EXERCISE GOAL:
Repeat, word for word, each of the records shown below, without their pictures.

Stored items

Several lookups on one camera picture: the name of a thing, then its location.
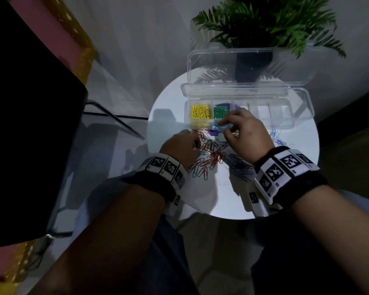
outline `black chair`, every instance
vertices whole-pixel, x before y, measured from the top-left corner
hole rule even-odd
[[[74,134],[95,101],[78,78],[0,0],[0,246],[51,230]]]

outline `clear plastic organizer box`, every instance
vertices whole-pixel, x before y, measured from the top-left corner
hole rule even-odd
[[[214,107],[245,108],[267,129],[291,129],[314,117],[309,93],[301,88],[317,72],[323,47],[307,47],[300,58],[282,48],[206,49],[188,55],[185,122],[196,130],[221,130]],[[208,105],[210,119],[192,118],[193,105]]]

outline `gray wall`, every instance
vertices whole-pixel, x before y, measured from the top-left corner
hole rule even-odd
[[[117,114],[148,116],[159,93],[186,72],[190,20],[221,0],[64,0],[98,53],[90,98]],[[347,59],[329,51],[307,84],[321,120],[369,91],[369,0],[331,0]]]

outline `pile of red paper clips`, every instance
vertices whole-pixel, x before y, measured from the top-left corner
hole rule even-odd
[[[228,147],[227,142],[217,143],[214,140],[207,140],[204,131],[196,131],[193,132],[199,134],[199,138],[202,142],[205,142],[201,147],[201,155],[207,155],[207,158],[204,157],[198,159],[195,163],[193,163],[190,168],[187,170],[188,173],[193,172],[193,177],[201,177],[204,176],[204,180],[208,180],[208,165],[210,170],[217,165],[217,163],[223,163],[226,153],[223,152],[225,148]]]

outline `plant pot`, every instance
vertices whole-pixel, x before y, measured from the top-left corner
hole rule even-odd
[[[237,83],[254,83],[263,70],[272,62],[273,52],[238,53],[235,79]]]

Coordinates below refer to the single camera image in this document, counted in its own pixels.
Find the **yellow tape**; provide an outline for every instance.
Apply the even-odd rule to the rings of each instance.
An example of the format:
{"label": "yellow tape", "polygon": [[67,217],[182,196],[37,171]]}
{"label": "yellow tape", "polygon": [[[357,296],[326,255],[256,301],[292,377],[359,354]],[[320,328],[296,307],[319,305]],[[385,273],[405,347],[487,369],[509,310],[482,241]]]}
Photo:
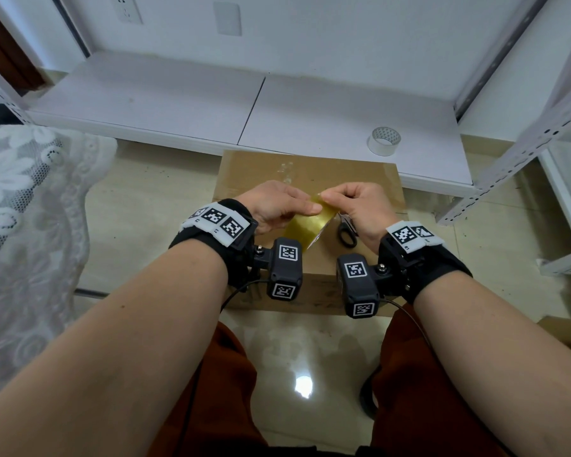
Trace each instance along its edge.
{"label": "yellow tape", "polygon": [[338,210],[325,203],[315,194],[311,201],[321,205],[321,212],[315,216],[294,215],[287,228],[284,237],[296,239],[303,246],[303,253],[315,242],[326,225],[336,216]]}

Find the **brown pants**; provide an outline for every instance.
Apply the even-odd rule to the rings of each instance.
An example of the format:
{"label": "brown pants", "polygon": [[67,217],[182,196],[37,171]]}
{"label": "brown pants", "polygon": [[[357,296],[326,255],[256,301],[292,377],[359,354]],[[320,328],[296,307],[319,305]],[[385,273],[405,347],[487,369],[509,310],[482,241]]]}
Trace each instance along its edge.
{"label": "brown pants", "polygon": [[[405,308],[414,314],[412,307]],[[222,323],[213,334],[200,372],[180,455],[226,455],[235,450],[258,454],[267,444],[250,411],[256,369]],[[192,380],[160,429],[149,457],[173,455],[191,389]],[[379,411],[370,446],[388,456],[504,455],[450,383],[417,326],[400,310],[383,340],[381,371],[374,377],[373,392]]]}

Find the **light switch plate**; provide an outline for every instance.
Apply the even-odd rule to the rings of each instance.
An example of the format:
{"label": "light switch plate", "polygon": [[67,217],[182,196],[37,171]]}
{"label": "light switch plate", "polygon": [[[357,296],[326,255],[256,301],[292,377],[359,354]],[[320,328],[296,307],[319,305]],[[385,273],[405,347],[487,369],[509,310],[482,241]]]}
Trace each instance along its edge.
{"label": "light switch plate", "polygon": [[241,12],[239,5],[228,2],[213,2],[213,14],[219,34],[241,36]]}
{"label": "light switch plate", "polygon": [[142,24],[135,0],[112,0],[112,4],[121,22]]}

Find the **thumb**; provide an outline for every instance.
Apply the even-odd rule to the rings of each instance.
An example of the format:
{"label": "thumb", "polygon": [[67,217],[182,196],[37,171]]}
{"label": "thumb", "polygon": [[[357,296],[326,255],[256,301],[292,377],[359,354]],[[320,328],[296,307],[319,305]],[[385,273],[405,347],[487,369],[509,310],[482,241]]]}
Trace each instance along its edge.
{"label": "thumb", "polygon": [[328,205],[332,205],[333,207],[336,207],[347,214],[349,214],[353,210],[353,204],[355,199],[346,197],[340,192],[324,191],[321,193],[321,198]]}
{"label": "thumb", "polygon": [[310,202],[309,200],[296,199],[291,197],[286,205],[286,213],[297,213],[299,215],[313,216],[321,211],[319,203]]}

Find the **forearm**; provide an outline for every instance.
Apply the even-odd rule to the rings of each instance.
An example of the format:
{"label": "forearm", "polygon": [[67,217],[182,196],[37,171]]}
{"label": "forearm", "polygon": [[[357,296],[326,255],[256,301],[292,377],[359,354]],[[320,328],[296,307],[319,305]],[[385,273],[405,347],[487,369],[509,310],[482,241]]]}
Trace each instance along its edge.
{"label": "forearm", "polygon": [[226,281],[191,240],[98,303],[0,392],[0,455],[144,454],[205,353]]}
{"label": "forearm", "polygon": [[519,457],[571,456],[571,351],[461,272],[415,310],[462,397]]}

ANSWER AREA:
Several lookups on one camera picture: the name of a thing, then its location.
outline `black chair`, every instance
vertices whole-pixel, x before y, measured from the top-left corner
hole rule even-odd
[[[74,134],[95,101],[78,78],[0,0],[0,246],[51,230]]]

outline `clear plastic organizer box`, every instance
vertices whole-pixel, x before y, measured from the top-left corner
hole rule even-odd
[[[214,107],[245,108],[267,129],[291,129],[314,117],[309,93],[301,88],[317,72],[323,47],[307,47],[300,58],[282,48],[206,49],[188,55],[185,122],[196,130],[221,130]],[[208,105],[210,119],[192,118],[193,105]]]

outline `gray wall`, every instance
vertices whole-pixel, x before y, measured from the top-left corner
hole rule even-odd
[[[117,114],[148,116],[159,93],[186,72],[190,20],[221,0],[64,0],[98,53],[90,98]],[[347,59],[329,51],[307,84],[321,120],[369,91],[369,0],[331,0]]]

outline `pile of red paper clips`, every instance
vertices whole-pixel, x before y, measured from the top-left corner
hole rule even-odd
[[[228,147],[227,142],[217,143],[214,140],[207,140],[204,131],[196,131],[193,132],[199,134],[199,138],[202,142],[205,142],[201,147],[201,155],[207,155],[207,158],[204,157],[198,159],[195,163],[193,163],[190,168],[187,170],[188,173],[193,172],[193,177],[201,177],[204,176],[204,180],[208,180],[208,165],[210,170],[217,165],[217,163],[223,163],[226,153],[223,152],[225,148]]]

outline `plant pot`, every instance
vertices whole-pixel, x before y, measured from the top-left corner
hole rule even-odd
[[[237,83],[254,83],[263,70],[272,62],[273,52],[238,53],[235,79]]]

Coordinates below refer to the single camera image in this document, counted in its own pixels.
Find the **yellow tape**; provide an outline for every instance.
Apply the even-odd rule to the rings of each instance.
An example of the format:
{"label": "yellow tape", "polygon": [[67,217],[182,196],[37,171]]}
{"label": "yellow tape", "polygon": [[[357,296],[326,255],[256,301],[292,377],[359,354]],[[320,328],[296,307],[319,305]],[[385,273],[405,347],[487,369],[509,310],[482,241]]]}
Photo:
Trace each instance along its edge.
{"label": "yellow tape", "polygon": [[338,210],[325,203],[315,194],[311,201],[321,205],[321,212],[315,216],[294,215],[287,228],[284,237],[296,239],[303,246],[303,253],[315,242],[326,225],[336,216]]}

Find the **brown pants**; provide an outline for every instance.
Apply the even-odd rule to the rings of each instance.
An example of the format:
{"label": "brown pants", "polygon": [[67,217],[182,196],[37,171]]}
{"label": "brown pants", "polygon": [[[357,296],[326,255],[256,301],[292,377],[359,354]],[[320,328],[296,307],[319,305]],[[385,273],[405,347],[487,369],[509,310],[482,241]]]}
Trace each instance along its edge.
{"label": "brown pants", "polygon": [[[405,308],[414,314],[412,307]],[[222,323],[213,334],[200,372],[180,455],[226,455],[235,450],[258,454],[267,444],[250,411],[256,369]],[[192,380],[160,429],[149,457],[173,455],[191,389]],[[379,411],[370,446],[388,456],[504,455],[450,383],[417,326],[400,310],[383,340],[381,371],[374,377],[373,392]]]}

Find the **light switch plate**; provide an outline for every instance.
Apply the even-odd rule to the rings of each instance.
An example of the format:
{"label": "light switch plate", "polygon": [[67,217],[182,196],[37,171]]}
{"label": "light switch plate", "polygon": [[[357,296],[326,255],[256,301],[292,377],[359,354]],[[320,328],[296,307],[319,305]],[[385,273],[405,347],[487,369],[509,310],[482,241]]]}
Trace each instance along its edge.
{"label": "light switch plate", "polygon": [[241,12],[239,5],[228,2],[213,2],[213,14],[219,34],[241,36]]}
{"label": "light switch plate", "polygon": [[142,24],[135,0],[112,0],[112,4],[121,22]]}

Find the **thumb**; provide an outline for every instance.
Apply the even-odd rule to the rings of each instance.
An example of the format:
{"label": "thumb", "polygon": [[67,217],[182,196],[37,171]]}
{"label": "thumb", "polygon": [[[357,296],[326,255],[256,301],[292,377],[359,354]],[[320,328],[296,307],[319,305]],[[385,273],[405,347],[487,369],[509,310],[482,241]]]}
Trace each instance along its edge.
{"label": "thumb", "polygon": [[328,205],[332,205],[333,207],[336,207],[347,214],[349,214],[353,210],[353,204],[355,199],[346,197],[340,192],[324,191],[321,193],[321,198]]}
{"label": "thumb", "polygon": [[310,202],[309,200],[296,199],[291,197],[286,205],[286,213],[297,213],[299,215],[313,216],[321,211],[319,203]]}

Find the **forearm**; provide an outline for every instance.
Apply the even-odd rule to the rings of each instance.
An example of the format:
{"label": "forearm", "polygon": [[67,217],[182,196],[37,171]]}
{"label": "forearm", "polygon": [[[357,296],[326,255],[256,301],[292,377],[359,354]],[[320,328],[296,307],[319,305]],[[385,273],[405,347],[487,369],[509,310],[482,241]]]}
Trace each instance along its edge.
{"label": "forearm", "polygon": [[226,281],[191,240],[98,303],[0,392],[0,455],[144,454],[205,353]]}
{"label": "forearm", "polygon": [[519,457],[571,456],[571,351],[461,272],[415,310],[462,397]]}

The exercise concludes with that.